Write out the data word for word and drop any picture you find.

--- Given data Enclosed Below ---

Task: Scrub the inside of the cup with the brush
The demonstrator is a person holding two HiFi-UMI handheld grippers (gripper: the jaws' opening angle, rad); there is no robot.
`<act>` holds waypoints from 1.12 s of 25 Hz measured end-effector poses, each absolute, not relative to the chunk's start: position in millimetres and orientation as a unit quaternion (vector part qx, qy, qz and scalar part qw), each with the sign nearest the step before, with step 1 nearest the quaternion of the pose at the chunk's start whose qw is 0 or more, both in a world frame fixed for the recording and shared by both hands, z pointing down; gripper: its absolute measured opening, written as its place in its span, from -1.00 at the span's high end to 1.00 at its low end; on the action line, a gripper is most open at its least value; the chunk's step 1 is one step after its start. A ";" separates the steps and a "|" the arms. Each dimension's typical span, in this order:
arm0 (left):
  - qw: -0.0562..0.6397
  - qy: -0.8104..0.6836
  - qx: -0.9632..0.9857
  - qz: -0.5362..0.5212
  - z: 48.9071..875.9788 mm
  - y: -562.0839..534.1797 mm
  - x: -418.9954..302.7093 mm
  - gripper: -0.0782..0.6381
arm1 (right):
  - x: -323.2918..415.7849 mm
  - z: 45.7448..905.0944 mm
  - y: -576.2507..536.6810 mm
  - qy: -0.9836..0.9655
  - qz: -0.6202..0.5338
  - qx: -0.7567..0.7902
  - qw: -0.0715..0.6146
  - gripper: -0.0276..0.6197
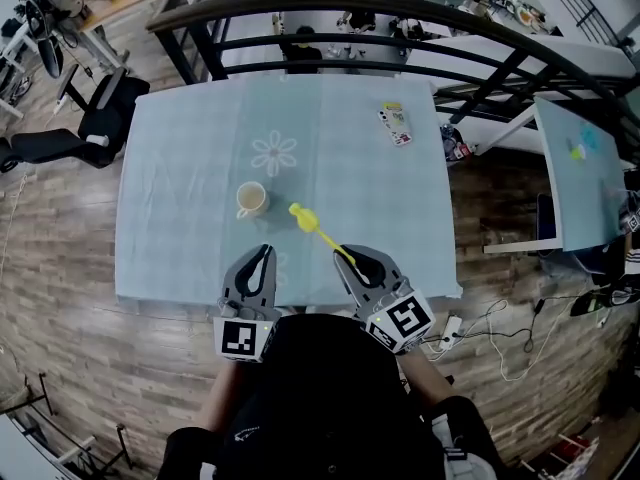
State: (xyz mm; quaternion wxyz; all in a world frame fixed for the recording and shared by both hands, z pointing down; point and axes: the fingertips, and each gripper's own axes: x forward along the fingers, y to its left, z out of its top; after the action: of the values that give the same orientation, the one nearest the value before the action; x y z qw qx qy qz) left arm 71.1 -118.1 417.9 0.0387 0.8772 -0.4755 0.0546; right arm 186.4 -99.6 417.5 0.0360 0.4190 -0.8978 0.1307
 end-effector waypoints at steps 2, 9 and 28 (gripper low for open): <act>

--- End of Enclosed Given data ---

Exercise solution.
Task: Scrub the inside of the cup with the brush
The demonstrator is a person holding two HiFi-UMI handheld grippers (gripper: the jaws' opening angle, rad); there is no robot.
`<act>` holds waypoints from 1.12 s of 25 Hz measured end-effector poses, each absolute, not relative to the chunk's start: position in millimetres and orientation as a unit quaternion (vector part qx, qy, qz and scalar part qw), each with the sign nearest the step before, with step 1 nearest the quaternion of the pose at the chunk's start whose qw is 0 or more, both in a world frame fixed for the recording and shared by both hands, z pointing down; gripper: its absolute measured opening, written as its place in its span, from -1.00 at the span's high end to 1.00 at its low end; on the action line, a gripper is most open at its least value; the chunk's step 1 is one step after its start. A ";" separates the steps and a "|" the arms. Each dimension's typical span, in this order:
arm0 (left):
  - qw: -0.0562..0.6397
  - qy: -0.8104..0.6836
  - qx: -0.9632..0.9857
  - qz: -0.5362..0.5212
  - z: 48.9071..875.9788 mm
  - y: -562.0839..534.1797 mm
  - x: -418.9954..302.7093 mm
  - gripper: -0.0782..0.6381
arm1 (right):
  - x: -323.2918..415.7849 mm
  - z: 45.7448..905.0944 mm
  - y: -576.2507..536.6810 mm
  - qy: -0.9836..0.9655
  - qz: -0.6202..0.5338
  - qx: -0.7567..0.7902
  - qw: -0.0715..0.6146
  - gripper: -0.0276..0.6197
State: (xyz mm; quaternion wxyz; all in a world frame fixed for the recording and shared by both hands, z pointing down; point and axes: the fingertips, and each gripper's own axes: x forward along the fingers, y to its left, z out of its top; after the action: of the values that give the same orientation, the one nearest the value before the action; x y z qw qx qy qz) left arm 71.1 -118.1 417.9 0.0387 0.8772 -0.4755 0.0546; right arm 186.4 -99.6 417.5 0.0360 0.4190 -0.8978 0.1307
 end-effector waypoints at steps 2, 9 and 28 (gripper low for open): <act>

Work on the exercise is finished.